This was a quick job early summer ’14.
This rig holds a series of sealed glass vials. Each of hese are impaled on a pair of hypodermic needles (the yellow sockets of which are visible to the left of center) connected to a set of air sampling tubes, one for intake, the other maintains consistent volume in the vial. The dark colored block indexes the vials, and is interchangeable with another of it’s type, to allow mounting of a larger volume vial. The upper clamping plate ensures that the vial array does not work it’s way loose from the hypos. This part has two different diameter sockets to permit two different vial diameters.
This subassembly is part of a floating array designed to sample aquatic gas emissions.
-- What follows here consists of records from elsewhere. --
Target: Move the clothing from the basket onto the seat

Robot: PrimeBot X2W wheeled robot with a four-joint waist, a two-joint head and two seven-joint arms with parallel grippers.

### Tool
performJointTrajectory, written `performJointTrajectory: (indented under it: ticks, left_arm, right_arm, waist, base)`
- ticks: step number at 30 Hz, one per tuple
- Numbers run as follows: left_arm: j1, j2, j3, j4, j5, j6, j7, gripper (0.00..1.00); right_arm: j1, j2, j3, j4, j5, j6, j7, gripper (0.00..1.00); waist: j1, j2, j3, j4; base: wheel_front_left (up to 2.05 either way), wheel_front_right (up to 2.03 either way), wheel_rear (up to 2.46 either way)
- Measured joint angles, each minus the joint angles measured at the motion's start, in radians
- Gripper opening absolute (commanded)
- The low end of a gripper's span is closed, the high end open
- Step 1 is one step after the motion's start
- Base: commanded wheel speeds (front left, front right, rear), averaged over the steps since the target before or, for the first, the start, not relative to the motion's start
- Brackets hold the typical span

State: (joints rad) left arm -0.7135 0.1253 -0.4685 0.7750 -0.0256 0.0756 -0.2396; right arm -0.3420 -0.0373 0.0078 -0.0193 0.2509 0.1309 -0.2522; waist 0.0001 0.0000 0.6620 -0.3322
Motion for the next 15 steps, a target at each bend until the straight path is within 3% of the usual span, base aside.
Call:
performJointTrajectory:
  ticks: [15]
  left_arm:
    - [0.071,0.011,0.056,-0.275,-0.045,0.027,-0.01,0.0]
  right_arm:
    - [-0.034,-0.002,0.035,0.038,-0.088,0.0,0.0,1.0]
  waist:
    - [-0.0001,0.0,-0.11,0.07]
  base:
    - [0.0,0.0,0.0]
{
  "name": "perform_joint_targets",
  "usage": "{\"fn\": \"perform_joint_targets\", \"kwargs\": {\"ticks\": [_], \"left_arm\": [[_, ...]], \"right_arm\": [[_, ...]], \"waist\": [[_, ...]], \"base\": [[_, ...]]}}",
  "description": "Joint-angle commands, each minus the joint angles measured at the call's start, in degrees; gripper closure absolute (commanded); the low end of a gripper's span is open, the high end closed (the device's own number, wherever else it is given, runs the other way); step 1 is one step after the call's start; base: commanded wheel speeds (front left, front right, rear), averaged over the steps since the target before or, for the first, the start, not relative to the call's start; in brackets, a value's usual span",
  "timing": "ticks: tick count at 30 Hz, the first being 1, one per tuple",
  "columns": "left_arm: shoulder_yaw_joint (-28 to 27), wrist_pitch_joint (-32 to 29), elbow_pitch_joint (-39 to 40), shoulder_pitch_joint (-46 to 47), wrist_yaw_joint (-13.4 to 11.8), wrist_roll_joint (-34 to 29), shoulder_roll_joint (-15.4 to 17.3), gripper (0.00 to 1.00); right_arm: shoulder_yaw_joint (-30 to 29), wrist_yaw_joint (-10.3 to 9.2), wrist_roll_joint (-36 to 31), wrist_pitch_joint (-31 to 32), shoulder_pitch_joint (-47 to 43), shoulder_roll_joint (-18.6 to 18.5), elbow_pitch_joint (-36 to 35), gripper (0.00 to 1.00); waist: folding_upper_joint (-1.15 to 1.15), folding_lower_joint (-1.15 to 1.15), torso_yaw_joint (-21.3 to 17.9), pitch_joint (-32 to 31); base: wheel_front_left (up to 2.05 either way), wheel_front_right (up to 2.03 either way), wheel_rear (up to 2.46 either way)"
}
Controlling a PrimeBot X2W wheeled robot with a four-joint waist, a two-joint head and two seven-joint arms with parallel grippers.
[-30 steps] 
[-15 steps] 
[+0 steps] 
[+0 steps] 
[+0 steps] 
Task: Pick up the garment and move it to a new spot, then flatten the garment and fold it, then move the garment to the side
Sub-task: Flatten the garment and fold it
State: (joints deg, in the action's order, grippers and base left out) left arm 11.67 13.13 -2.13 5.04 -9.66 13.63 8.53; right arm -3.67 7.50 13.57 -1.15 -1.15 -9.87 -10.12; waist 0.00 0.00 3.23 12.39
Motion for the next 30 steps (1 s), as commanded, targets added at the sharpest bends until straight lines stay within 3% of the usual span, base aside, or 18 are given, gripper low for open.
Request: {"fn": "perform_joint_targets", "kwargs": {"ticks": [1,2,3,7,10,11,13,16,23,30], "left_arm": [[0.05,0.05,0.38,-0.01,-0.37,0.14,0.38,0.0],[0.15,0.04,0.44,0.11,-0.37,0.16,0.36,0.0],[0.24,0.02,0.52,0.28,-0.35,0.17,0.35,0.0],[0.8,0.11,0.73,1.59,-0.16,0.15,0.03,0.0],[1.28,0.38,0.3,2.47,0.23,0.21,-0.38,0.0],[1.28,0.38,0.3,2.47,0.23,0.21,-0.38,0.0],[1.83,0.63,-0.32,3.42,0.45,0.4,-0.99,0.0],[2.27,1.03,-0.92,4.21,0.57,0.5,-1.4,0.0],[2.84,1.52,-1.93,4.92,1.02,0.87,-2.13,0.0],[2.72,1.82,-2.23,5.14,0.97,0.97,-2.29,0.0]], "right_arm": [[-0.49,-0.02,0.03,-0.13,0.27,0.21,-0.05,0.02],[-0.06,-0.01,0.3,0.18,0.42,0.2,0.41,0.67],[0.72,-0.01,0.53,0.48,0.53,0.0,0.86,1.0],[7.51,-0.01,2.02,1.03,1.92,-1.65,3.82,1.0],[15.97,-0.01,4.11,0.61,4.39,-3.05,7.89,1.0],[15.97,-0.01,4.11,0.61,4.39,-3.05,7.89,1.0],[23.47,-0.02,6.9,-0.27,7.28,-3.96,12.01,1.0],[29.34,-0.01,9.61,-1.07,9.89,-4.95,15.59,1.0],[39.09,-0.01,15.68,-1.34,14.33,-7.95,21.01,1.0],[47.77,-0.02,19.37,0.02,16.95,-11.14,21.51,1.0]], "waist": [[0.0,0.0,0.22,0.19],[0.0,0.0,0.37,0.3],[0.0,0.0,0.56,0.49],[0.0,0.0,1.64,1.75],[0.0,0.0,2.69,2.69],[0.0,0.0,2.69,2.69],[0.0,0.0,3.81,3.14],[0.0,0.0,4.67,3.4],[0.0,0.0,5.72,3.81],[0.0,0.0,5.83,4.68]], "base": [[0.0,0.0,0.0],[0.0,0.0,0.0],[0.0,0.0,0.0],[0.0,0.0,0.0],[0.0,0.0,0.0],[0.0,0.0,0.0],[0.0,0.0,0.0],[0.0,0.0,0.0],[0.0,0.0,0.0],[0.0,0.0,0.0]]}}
I made the central lower channel and the feet. Good jobs for the Scotchman and Bridgeport. The parts aren’t complicated, but tolerances had to be on the money, as more than one vendor was involved in parts manufacture.
One of the issues on this project, (not so much for me, but for the designer), is that there were far too many ‘change orders’ along the way, which ultimately increased the final cost per unit.
Some of the prototyped parts were discarded in favor of more complex pieces, which then weren’t really needed in the end.
For the most part, this comes down to communication. The designer and end user should be in complete accord prior to making chips. Quite often the end users have only a passing understanding of how things are made, and sometimes they don’t really want to know so long as they get their parts on time.